人間がモノを考えたり、脳から指令を伝えるときは神経細胞が「興奮」します。
その興奮を神経線維が伝えていきます。
では、どのように伝えていくのか?

体内で生きる細胞には内側と外側に液体があって、その中にそれぞれ異なる物質が溶けています。
外側にはナトリウムが、内側(細胞の中)にはカリウムが溶けています。
そして、細胞の外側と内側でマイナス80ミリボルトという電位差が常にあります。
この電位差が破綻すると、細胞が死んでいるという状態になるわけですが、細胞の外側と内側で異なる物質があることと電位差があるということを細胞膜でキープしています。
ただ、神経線維や軸索(神経細胞から伸びる長い突起)に刺激が起こると、細胞の外側にあるナトリウムが細胞の中に入り込み、細胞の中の電位差がマイナスからプラスに変化します。
この電位変化を活動電位と呼びます。
この活動電位こそが「興奮」の本体になります。
この興奮を隣り合った神経線維がドミノ倒しのように末梢まで順に伝えていく(伝導)のです。

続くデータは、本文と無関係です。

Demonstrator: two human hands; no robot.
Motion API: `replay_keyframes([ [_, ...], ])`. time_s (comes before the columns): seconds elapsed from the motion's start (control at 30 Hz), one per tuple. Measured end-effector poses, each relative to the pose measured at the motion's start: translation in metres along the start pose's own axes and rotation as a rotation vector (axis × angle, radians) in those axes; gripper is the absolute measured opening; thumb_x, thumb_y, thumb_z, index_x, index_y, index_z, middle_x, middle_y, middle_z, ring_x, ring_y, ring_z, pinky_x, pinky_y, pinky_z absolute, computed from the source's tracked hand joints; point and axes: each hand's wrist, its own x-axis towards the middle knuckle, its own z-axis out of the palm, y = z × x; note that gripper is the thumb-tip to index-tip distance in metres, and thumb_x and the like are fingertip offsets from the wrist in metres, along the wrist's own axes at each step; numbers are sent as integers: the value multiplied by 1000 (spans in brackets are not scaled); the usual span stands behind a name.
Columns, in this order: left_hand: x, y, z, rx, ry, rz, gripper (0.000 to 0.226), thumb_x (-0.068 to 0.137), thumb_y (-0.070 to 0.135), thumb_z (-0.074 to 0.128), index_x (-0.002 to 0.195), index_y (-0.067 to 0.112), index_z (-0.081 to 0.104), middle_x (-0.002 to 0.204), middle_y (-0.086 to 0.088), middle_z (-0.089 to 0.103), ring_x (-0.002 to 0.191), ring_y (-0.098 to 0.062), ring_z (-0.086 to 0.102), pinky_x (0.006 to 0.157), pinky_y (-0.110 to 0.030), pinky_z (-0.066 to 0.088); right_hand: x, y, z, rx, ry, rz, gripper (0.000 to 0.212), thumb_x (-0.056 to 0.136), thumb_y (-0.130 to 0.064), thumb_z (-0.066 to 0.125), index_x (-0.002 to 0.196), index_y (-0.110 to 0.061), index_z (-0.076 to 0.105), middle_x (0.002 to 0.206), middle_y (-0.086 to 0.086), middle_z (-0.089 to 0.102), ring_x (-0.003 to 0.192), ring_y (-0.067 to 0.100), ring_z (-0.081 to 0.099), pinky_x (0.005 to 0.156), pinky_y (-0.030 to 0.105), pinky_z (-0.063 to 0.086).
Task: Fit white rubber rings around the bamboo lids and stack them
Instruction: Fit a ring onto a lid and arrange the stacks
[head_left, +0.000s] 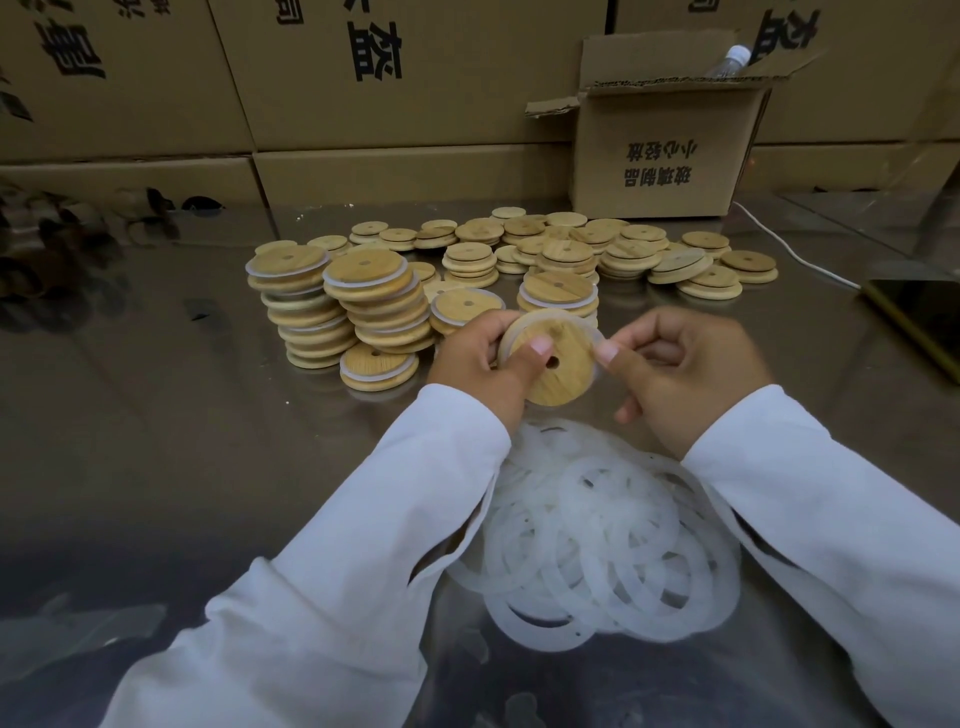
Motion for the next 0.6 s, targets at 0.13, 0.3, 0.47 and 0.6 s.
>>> replay_keyframes([
  [0.13, 1, 0, -1, -10, -6, 18, 17, 90, 9, 54, 87, 25, 58, 92, -8, 66, 95, -28, 62, 90, -49, 49, 0, -2, -1, 49, -10, -1, 21, 83, -20, 66, 63, -22, 59, 61, -9, 64, 36, 4, 56, 44, 12, 41],
  [0.3, 3, -1, -1, -122, -8, -32, 16, 90, 7, 54, 90, 22, 61, 94, -7, 66, 100, -28, 62, 94, -50, 47, 4, -3, -4, 38, -8, -23, 23, 83, -18, 66, 63, -25, 58, 63, -9, 63, 39, 3, 57, 56, 23, 44],
  [0.47, 5, -2, -2, -207, -2, -69, 18, 91, 6, 53, 89, 21, 62, 90, -4, 67, 97, -26, 63, 94, -51, 48, 4, -4, -5, 7, -17, -55, 23, 83, -20, 66, 63, -26, 58, 60, -10, 62, 39, 1, 56, 48, 8, 40],
  [0.6, 4, -4, -2, -206, -18, -59, 17, 90, 8, 54, 89, 22, 63, 89, -4, 68, 96, -26, 64, 92, -50, 49, 1, -4, -3, 69, -30, -27, 19, 83, -18, 66, 66, -22, 60, 63, -5, 63, 37, 2, 54, 46, 11, 42],
])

隣がびっくりすれば、その隣もびっくりするみたいな感じです。
伝わるスピードは神経線維が無髄線維なのか有髄線維なのかで変わります。
無髄線維であればゆっくり伝わり、有髄線維であれば早く伝わります
興奮を早く伝えないといけない場所には有髄繊維が、ゆっくりでも良い場所は無髄線維が伝えていきます。
有髄線維の主な働き場所は体性神経、無髄線維の主な働き場所は自律神経(節前ニューロンは有髄線維、節後ニューロンは無髄線維)です。

こんな感じで興奮が伝導していきますが、次の神経細胞に興奮を伝えるときは、また違った伝え方をします。
そのお話はまた今度にしようと思います。